Your goal ::
Only lines holding "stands" are needed; copy each of them from the data below.

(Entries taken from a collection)
○ ○ ○

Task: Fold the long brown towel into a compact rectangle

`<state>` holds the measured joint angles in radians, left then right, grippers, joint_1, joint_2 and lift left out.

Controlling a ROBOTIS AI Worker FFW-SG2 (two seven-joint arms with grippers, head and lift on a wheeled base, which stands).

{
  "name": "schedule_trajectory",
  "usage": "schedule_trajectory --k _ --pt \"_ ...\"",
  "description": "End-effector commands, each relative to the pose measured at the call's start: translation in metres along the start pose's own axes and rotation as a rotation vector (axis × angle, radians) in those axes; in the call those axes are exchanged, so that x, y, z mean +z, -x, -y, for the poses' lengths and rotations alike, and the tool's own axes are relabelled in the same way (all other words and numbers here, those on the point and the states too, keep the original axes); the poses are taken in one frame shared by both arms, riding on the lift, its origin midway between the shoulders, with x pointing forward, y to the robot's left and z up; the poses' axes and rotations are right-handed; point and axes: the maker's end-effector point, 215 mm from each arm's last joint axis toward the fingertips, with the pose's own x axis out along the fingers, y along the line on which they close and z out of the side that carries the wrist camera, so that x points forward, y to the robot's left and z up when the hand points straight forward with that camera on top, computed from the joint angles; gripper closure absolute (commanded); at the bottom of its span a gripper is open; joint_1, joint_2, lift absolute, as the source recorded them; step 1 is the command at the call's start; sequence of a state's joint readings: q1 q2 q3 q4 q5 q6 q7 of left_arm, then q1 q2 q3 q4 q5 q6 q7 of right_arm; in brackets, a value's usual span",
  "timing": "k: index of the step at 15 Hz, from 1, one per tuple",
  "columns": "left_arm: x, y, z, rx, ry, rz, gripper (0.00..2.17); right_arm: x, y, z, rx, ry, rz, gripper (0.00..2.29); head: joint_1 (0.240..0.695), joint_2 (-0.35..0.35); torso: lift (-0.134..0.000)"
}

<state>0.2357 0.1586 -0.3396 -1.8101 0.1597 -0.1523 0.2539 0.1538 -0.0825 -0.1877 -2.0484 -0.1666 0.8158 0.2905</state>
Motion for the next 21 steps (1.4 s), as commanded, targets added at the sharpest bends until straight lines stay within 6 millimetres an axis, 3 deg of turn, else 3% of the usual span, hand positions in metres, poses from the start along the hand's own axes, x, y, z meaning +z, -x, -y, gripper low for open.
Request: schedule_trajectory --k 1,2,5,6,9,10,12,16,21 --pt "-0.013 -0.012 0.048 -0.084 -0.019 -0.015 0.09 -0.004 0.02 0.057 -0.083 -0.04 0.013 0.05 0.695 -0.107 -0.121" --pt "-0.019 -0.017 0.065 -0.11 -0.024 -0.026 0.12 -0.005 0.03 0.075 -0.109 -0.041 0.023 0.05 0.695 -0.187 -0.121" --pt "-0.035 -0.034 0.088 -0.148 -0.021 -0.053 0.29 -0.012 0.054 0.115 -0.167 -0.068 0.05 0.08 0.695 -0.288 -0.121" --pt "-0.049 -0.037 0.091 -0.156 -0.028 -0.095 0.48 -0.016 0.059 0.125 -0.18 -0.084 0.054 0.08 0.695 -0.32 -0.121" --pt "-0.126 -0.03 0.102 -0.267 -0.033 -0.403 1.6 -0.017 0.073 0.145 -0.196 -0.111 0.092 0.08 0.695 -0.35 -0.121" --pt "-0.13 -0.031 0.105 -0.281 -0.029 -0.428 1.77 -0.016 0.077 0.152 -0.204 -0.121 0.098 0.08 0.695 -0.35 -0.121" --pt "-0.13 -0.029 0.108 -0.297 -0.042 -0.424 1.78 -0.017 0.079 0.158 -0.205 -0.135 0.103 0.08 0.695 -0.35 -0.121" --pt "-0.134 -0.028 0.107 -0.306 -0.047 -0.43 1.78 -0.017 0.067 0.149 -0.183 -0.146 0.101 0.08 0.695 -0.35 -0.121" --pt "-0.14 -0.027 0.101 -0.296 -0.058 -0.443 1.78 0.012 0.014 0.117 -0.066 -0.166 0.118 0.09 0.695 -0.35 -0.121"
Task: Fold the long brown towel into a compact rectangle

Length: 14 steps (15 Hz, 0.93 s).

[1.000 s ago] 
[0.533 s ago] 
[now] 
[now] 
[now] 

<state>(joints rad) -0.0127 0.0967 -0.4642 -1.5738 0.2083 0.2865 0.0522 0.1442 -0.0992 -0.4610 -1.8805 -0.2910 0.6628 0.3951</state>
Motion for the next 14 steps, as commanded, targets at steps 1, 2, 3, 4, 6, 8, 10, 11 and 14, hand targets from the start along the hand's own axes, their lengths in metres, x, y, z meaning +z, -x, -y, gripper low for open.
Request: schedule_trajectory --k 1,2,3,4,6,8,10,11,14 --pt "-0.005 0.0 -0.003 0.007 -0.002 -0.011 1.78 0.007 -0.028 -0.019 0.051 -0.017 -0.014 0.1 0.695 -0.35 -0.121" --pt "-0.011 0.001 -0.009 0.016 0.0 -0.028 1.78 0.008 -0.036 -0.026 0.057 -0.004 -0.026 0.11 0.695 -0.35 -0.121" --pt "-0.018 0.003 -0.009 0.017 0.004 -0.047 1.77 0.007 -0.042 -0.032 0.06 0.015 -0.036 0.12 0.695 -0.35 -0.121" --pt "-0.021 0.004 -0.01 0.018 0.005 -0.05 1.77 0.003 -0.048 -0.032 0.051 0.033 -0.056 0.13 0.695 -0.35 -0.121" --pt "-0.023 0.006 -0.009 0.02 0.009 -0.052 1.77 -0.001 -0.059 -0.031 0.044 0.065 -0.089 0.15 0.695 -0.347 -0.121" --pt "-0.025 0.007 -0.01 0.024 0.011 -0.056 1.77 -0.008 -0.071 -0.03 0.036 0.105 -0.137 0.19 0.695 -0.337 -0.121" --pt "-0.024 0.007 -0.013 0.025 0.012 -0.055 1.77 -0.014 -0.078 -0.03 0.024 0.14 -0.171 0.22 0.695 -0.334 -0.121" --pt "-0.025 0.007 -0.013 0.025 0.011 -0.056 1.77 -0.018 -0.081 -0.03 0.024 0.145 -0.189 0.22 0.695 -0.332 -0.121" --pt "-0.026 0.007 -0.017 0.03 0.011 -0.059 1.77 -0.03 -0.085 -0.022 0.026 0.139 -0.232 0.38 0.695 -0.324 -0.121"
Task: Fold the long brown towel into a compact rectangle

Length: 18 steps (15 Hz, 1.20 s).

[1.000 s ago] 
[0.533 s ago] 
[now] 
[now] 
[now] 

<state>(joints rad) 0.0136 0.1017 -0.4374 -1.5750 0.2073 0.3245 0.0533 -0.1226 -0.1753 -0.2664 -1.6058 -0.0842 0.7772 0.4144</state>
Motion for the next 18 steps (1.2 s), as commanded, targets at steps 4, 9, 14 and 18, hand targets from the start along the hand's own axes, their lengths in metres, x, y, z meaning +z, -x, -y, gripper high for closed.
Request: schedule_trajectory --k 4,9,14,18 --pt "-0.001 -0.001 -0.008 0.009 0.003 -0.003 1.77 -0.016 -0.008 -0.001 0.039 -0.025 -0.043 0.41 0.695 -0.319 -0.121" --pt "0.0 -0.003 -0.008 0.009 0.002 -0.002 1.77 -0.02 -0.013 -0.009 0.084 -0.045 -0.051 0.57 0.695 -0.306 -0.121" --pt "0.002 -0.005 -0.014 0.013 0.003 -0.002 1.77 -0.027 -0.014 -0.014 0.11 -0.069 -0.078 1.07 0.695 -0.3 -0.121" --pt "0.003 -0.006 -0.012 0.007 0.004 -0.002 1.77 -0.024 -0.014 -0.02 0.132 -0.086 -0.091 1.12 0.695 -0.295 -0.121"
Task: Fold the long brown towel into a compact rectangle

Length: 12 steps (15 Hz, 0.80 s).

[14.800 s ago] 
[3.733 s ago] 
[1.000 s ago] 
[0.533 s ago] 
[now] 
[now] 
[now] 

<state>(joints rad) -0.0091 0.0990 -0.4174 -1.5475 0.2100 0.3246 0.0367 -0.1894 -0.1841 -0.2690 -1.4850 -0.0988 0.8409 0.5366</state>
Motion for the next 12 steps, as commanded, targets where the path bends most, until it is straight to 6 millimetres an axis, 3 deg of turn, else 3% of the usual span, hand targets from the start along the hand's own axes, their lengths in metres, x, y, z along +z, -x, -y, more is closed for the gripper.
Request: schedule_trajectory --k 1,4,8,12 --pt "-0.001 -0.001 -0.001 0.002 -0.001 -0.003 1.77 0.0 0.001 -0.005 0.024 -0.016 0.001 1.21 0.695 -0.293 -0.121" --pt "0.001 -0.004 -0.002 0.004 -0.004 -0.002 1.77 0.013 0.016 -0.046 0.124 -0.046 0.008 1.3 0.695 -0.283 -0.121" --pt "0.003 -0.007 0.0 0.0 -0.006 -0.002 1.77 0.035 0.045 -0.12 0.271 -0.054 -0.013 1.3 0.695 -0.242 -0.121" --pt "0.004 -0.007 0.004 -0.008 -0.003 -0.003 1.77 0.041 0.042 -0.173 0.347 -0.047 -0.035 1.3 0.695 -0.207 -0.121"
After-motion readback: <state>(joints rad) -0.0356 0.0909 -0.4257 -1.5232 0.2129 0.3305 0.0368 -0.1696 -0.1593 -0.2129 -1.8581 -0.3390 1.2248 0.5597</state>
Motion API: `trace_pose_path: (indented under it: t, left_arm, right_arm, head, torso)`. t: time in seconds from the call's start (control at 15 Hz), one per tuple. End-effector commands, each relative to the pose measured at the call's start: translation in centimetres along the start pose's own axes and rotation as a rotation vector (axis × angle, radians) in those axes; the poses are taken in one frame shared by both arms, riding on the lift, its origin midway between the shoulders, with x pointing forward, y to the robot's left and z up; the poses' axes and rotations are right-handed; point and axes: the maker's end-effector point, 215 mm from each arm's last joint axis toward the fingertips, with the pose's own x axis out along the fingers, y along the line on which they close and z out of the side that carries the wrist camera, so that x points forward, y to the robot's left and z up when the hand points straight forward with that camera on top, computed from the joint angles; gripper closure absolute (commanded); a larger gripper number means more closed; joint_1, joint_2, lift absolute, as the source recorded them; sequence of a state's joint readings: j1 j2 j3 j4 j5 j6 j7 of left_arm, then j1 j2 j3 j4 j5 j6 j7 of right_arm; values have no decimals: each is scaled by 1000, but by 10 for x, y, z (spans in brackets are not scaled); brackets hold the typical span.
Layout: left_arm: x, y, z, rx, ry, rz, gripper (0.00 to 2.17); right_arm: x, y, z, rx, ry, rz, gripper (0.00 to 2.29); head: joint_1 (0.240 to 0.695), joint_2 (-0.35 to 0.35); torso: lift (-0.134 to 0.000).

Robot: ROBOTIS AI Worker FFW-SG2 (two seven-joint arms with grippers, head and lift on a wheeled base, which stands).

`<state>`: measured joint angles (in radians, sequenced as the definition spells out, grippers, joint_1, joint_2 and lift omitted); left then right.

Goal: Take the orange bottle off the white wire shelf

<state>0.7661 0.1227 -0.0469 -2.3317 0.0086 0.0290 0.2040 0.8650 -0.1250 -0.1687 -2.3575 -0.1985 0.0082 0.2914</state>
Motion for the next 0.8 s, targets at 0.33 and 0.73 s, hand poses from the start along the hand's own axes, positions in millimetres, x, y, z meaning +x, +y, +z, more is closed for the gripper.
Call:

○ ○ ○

Written answer ::
Controlling a ROBOTIS AI Worker FFW-SG2 (two seven-joint arms with grippers, head and lift on a wheeled base, which stands).
Robot: ROBOTIS AI Worker FFW-SG2 (two seven-joint arms with grippers, head and lift on a wheeled base, which stands).

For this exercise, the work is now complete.